§ PROBLEM TO WORK ON
In the records below, find each line with the word "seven" and copy it.

§ THE RECORDS
━━━━

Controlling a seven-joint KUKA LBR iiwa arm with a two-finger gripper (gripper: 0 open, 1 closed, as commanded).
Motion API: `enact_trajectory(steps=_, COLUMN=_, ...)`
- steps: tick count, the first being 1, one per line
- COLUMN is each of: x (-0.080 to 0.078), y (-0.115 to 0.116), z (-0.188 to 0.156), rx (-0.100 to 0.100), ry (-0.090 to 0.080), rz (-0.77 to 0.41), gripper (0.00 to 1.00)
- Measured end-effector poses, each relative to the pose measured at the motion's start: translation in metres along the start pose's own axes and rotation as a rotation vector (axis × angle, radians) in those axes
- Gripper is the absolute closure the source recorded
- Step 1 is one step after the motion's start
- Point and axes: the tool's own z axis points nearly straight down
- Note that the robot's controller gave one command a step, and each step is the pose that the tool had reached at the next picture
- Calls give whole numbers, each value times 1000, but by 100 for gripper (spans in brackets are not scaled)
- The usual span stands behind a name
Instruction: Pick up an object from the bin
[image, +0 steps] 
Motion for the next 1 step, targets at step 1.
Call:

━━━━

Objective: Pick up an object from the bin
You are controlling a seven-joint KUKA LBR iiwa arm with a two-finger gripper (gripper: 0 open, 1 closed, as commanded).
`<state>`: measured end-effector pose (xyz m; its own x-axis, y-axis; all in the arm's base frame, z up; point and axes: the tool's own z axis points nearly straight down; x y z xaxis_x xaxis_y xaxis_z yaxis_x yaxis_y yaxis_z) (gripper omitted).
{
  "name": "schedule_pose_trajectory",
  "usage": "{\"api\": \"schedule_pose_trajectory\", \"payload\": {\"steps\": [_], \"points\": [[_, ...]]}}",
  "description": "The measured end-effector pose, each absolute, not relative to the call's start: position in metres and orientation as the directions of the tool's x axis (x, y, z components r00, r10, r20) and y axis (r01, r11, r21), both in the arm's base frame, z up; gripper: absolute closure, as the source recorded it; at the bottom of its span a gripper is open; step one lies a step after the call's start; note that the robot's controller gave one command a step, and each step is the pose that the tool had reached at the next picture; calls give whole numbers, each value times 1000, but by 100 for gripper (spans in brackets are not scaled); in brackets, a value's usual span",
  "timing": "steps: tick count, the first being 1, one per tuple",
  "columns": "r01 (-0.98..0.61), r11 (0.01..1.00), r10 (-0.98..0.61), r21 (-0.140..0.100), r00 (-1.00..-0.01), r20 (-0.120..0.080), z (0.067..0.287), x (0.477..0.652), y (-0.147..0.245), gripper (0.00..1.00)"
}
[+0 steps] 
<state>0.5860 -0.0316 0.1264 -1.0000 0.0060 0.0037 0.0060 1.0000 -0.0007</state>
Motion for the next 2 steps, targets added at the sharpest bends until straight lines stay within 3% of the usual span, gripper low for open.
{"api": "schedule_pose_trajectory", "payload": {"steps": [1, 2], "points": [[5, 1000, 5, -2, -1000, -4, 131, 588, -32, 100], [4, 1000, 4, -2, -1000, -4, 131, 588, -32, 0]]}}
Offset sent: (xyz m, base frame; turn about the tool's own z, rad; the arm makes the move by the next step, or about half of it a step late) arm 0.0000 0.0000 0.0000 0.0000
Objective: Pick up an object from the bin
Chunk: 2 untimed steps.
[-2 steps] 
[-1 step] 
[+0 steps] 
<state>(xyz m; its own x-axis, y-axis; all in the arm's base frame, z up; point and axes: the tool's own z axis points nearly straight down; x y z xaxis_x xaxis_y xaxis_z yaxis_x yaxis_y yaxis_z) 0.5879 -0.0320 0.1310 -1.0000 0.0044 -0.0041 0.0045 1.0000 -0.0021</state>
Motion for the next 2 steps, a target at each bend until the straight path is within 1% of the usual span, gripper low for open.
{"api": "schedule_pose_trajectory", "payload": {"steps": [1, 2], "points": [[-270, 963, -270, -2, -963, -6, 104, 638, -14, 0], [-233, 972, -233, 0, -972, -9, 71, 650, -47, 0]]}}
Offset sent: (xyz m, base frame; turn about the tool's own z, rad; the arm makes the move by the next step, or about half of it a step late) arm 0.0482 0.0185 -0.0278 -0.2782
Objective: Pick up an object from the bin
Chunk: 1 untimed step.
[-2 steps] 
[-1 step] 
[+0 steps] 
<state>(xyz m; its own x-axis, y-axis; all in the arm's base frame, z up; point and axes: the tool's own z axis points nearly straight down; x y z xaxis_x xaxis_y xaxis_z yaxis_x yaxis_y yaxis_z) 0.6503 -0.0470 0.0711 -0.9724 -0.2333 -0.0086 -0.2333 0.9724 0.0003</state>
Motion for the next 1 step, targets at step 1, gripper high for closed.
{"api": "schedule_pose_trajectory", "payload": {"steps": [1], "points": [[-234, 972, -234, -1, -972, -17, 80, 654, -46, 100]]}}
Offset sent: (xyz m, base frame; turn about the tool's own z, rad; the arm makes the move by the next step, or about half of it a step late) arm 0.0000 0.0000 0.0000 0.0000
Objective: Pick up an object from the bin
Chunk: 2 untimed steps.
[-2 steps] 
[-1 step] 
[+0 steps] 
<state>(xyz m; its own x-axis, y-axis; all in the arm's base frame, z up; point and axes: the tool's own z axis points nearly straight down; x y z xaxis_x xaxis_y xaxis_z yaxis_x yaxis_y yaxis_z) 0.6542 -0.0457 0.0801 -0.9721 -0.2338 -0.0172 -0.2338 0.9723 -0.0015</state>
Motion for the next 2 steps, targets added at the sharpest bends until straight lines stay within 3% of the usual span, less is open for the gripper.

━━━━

§ ANSWER TO THIS PROBLEM
Controlling a seven-joint KUKA LBR iiwa arm with a two-finger gripper (gripper: 0 open, 1 closed, as commanded).
You are controlling a seven-joint KUKA LBR iiwa arm with a two-finger gripper (gripper: 0 open, 1 closed, as commanded).

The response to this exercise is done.